WORK INSTRUCTIONS: Filter the lines below, copying only those with the string "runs".

GIVEN ENTRIES:
%%

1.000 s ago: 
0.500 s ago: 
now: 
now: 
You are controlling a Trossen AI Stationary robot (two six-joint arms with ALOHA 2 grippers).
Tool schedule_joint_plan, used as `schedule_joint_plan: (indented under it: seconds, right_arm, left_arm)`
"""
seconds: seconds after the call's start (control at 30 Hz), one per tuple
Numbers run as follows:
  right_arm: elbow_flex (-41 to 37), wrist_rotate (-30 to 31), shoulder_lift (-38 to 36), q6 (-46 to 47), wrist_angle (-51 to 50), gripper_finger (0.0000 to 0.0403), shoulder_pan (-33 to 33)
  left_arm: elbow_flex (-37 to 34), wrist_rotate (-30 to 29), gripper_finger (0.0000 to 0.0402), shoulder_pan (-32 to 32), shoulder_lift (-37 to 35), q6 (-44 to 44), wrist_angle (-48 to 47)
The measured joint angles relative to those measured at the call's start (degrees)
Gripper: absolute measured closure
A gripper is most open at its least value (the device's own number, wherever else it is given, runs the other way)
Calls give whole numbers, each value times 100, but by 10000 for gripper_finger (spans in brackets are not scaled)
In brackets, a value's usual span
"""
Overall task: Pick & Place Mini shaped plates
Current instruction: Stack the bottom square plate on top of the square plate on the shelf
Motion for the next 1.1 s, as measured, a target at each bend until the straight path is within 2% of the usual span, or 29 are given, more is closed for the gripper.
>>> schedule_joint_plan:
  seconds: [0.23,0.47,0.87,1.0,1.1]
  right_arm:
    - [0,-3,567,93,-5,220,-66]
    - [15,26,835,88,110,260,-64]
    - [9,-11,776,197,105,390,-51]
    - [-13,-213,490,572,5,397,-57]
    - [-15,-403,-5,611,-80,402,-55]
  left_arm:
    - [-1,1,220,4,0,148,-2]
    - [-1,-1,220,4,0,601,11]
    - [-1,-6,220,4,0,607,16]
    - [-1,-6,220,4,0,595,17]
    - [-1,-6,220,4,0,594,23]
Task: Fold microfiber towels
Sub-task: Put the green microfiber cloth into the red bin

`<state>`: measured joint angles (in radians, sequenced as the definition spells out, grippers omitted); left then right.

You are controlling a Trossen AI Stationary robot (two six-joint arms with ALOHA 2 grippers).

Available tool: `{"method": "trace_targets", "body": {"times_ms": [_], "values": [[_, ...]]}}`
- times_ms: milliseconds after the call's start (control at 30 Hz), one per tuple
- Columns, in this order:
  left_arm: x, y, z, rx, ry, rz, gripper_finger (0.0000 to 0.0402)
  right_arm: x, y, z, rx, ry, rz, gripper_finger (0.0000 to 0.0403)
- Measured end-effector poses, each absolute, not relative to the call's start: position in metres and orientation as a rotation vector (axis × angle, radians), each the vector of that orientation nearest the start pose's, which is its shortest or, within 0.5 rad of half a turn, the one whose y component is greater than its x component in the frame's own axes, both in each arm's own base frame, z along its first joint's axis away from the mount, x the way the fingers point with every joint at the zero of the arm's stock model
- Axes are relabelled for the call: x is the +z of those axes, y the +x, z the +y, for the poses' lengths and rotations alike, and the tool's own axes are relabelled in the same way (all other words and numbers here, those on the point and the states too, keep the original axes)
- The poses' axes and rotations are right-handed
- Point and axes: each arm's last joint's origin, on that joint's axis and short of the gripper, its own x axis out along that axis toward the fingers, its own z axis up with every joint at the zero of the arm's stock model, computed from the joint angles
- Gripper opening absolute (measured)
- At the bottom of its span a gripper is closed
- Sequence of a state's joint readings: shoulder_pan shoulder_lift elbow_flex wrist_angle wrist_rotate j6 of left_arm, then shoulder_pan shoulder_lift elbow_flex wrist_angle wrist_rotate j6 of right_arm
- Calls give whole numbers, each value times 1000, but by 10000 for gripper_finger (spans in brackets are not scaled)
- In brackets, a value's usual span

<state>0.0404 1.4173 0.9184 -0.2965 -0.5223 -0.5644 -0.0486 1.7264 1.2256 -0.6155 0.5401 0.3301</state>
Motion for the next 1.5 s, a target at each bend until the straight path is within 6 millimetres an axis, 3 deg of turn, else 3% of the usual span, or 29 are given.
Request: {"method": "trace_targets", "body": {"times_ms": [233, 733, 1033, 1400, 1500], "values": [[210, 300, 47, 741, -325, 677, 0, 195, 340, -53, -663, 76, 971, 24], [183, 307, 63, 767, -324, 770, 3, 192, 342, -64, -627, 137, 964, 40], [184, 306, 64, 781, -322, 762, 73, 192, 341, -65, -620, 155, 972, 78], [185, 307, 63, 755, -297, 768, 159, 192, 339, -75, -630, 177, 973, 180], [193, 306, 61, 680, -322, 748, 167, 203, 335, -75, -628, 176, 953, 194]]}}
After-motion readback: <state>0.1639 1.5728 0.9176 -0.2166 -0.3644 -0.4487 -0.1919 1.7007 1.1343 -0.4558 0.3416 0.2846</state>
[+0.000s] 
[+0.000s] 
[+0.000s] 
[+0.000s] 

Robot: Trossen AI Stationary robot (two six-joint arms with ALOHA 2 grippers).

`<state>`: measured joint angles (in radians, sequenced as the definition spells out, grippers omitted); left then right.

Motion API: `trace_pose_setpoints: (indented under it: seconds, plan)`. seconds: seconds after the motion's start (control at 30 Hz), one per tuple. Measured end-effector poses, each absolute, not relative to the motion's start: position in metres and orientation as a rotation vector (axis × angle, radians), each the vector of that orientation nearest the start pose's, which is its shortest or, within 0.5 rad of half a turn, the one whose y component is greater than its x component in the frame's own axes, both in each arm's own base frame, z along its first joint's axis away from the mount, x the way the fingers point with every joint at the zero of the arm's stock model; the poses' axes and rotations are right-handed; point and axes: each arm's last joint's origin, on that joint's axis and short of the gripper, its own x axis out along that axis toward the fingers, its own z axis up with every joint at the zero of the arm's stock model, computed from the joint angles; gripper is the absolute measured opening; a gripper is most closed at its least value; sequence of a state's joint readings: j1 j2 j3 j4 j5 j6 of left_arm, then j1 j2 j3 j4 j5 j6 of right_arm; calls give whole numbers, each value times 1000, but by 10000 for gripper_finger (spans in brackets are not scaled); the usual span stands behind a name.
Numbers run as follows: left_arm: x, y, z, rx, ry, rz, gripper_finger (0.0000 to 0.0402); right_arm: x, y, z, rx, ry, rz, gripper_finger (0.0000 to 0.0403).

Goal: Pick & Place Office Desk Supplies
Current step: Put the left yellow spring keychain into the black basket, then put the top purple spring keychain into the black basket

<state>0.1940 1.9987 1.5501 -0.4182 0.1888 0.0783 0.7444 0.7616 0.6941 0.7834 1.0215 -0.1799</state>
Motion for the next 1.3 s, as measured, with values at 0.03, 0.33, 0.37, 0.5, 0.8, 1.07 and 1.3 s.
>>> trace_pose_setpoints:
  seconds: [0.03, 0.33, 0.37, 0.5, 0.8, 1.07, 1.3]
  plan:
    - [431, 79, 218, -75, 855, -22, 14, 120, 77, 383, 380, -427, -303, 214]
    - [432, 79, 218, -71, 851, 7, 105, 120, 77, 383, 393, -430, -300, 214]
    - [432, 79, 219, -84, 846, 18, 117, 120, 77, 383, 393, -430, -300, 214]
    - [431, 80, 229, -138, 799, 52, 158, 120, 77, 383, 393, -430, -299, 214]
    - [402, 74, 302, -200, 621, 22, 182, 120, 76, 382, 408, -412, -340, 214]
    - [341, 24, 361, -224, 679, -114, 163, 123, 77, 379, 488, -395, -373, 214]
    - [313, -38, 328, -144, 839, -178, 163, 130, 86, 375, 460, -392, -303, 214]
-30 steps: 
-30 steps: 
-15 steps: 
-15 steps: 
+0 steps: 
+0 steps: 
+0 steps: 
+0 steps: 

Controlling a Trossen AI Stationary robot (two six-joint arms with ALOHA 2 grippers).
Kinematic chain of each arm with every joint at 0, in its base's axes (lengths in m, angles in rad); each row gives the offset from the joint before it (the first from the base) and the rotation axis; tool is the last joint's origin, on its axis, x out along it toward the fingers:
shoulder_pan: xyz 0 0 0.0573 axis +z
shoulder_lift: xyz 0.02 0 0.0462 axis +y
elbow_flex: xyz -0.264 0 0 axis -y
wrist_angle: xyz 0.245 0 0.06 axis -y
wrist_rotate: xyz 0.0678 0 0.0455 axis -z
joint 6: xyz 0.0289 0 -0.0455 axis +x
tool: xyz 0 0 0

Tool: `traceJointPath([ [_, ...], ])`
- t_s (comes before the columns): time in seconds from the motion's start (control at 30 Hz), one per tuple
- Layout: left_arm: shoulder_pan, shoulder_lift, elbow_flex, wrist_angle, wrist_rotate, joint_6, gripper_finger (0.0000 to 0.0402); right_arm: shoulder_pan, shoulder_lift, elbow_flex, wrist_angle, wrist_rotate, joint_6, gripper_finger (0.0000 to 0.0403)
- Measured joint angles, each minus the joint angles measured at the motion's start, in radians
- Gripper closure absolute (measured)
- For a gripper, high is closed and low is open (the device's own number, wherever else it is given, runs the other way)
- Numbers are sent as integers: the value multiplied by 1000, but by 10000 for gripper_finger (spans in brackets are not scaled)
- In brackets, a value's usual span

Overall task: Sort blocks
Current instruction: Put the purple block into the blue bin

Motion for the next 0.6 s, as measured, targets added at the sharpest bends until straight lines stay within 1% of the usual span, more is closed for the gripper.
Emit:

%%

SOLUTION TO THIS TASK:
A gripper is most open at its least value (the device's own number, wherever else it is given, runs the other way)
- For a gripper, high is closed and low is open (the device's own number, wherever else it is given, runs the other way)

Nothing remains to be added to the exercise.